Los ojos y los oídos de Pepa no van bien ya, pero su cabeza marcha como un reloj, a pesar de su edad. Empezó el Bachillerato en Peñarroya, pero luego estalló la guerra. «Aquel 18 de julio, yo tenía 16 años y estaba de vacaciones con mi madre y mis hermanos en Puerto Mayorga, al lado de Gibraltar, en unas casitas de pescadores», señala, «por allí desembarcaron desde Marruecos». Según recuerda, ese verano se llevó la única bofetada que le dio su madre. «Vimos entrar al Jaime I y los primeros bombardeos y yo, inconsciente, miraba por mis anteojos caer las bombas desde lejos hasta que mi madre me dio una bofetada y me dijo: ‘¡Insensata!, ¿sabes lo que estás viviendo?’».

Atrapadas allí, la Sociedad de Peñarroya logró hacerles llegar dinero para tomar un autobús de línea de regreso. «Nos avisaron que antes de Belmez veríamos un montón de cadáveres y así fue». Más tarde, decidieron dejar Peñarroya, que era primera línea en la Guerra y viajaron a Córdoba «en un camión lleno de obuses porque un primo de mi madre era jefe de artillería, ella se subió con mi hermano chico dentro y los demás, sentados encima de los obuses». En Córdoba, acabó el Bachillerato y luego se marchó a Sevilla a estudiar la licenciatura de Física y Química. «Éramos cuatro chicas y más de 70 chicos y nos trataban formidable, yo viví primero en una casa particular y luego en una residencia de estudiantes y la verdad es que tengo muy buen recuerdo».

Maia y Josefa posan para el reportaje.
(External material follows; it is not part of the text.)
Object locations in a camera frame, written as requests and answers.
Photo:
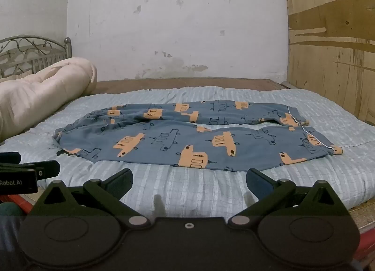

Foto: CHENCHO MARTÍNEZ

Cuando acabó la carrera, empezó a estudiar como interina en el instituto de Enseñanza Media hasta que se fundó el Séneca y la trasladaron. «Luego estuve en Las Tendillas, más tarde en el Góngora, cuando se desdobló y también en el López Neyra». Hasta que hizo las oposiciones y obtuvo plaza en la escuela Universitaria de Magisterio. «He sido una profesora más, me ha gustado mucho la enseñanza y los alumnos han estado contentos conmigo. Lo sé porque ya son mayores y cuando me los encuentro por la calle me paran para saludarme», explica, «hasta los que suspendía. Hubo uno que era buen chaval, al que tuve que suspender Física y Química en mayo y junio, y luego aprobó en septiembre y cuando un día me lo encontré me dijo que había estudiado perito industrial gracias a mis suspensos, porque había acabado entendiendo la Física y había elegido una carrera de Ciencias». Sin perder la sonrisa, Pepa asegura convencida: «Siempre he procurado ser justa con los estudiantes».

A sus cien años, sale cada día a pasear, del brazo de Maia, durante una hora. «Lo que agradezco es que la cabeza todavía vaya bien, de salud no voy mal para la edad que tengo, aunque me levanto sin poder abrir los dedos», comenta. «Apenas toma medicinas, no le gusta, y aunque le duelen las manos, hace punto», apostilla Maia, que rápidamente muestra la labor en la que está trabajando. «Ha hecho más de 30 mantas», explica. «El punto es lo único que me relaja», completa Josefa, «y no necesito verlo, lo hago sin mirar». Cuando llega el momento de despedirnos, Pepa se levanta de su sillón para acudir a la puerta, desde donde manda un beso. Felicidades Pepa, y que cumplas muchos más.